Records from a collection:
-=-=-=-=-
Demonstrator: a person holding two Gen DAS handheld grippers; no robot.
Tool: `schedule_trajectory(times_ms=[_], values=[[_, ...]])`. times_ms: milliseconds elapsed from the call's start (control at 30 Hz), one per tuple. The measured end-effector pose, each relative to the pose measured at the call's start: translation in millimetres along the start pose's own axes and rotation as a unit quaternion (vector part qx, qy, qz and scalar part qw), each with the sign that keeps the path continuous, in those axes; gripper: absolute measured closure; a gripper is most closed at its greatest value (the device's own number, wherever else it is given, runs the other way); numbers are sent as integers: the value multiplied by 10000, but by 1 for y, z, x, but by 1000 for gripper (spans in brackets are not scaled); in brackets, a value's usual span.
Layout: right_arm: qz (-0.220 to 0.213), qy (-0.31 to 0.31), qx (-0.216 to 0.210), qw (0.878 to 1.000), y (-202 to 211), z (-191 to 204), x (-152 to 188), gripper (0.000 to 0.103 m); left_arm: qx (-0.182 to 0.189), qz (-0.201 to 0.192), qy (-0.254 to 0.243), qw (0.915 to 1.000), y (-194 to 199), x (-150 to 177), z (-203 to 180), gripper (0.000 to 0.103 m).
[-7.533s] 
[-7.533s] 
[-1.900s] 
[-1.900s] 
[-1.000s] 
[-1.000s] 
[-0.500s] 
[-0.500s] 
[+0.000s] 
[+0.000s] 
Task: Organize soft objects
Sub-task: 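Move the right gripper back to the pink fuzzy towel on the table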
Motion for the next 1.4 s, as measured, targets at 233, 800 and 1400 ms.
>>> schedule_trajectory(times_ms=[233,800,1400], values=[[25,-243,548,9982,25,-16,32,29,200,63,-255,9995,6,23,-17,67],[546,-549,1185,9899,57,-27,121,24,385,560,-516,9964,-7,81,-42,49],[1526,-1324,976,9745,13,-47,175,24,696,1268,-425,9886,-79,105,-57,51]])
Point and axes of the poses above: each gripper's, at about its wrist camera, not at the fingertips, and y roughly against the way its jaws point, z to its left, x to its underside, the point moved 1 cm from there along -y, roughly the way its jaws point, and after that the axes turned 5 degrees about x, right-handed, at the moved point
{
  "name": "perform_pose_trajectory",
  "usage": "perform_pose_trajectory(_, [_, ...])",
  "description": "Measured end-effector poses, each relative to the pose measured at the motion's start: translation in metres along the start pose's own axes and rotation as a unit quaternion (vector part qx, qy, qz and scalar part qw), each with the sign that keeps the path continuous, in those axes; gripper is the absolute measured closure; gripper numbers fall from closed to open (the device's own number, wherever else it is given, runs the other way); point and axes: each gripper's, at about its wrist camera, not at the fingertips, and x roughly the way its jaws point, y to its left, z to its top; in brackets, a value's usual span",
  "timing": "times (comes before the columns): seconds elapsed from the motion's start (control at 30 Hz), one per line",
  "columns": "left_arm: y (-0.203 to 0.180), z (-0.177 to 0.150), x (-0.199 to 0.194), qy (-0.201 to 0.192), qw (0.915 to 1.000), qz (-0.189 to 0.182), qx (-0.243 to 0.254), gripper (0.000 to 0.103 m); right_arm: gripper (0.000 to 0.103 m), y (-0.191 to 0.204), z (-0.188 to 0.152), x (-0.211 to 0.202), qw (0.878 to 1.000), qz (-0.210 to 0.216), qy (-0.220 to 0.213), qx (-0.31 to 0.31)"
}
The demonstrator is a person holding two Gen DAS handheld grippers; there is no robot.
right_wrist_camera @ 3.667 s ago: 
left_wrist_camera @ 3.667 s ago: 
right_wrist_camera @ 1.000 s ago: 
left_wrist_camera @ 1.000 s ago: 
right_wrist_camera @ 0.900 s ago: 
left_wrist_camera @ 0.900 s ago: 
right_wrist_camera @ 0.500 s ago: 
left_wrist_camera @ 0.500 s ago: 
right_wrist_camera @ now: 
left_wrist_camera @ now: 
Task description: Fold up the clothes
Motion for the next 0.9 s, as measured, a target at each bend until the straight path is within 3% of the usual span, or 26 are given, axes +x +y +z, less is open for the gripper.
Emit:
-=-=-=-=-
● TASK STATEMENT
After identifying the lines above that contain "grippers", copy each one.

● SOLUTION TO THIS TASK
Demonstrator: a person holding two Gen DAS handheld grippers; no robot.
The demonstrator is a person holding two Gen DAS handheld grippers; there is no robot.

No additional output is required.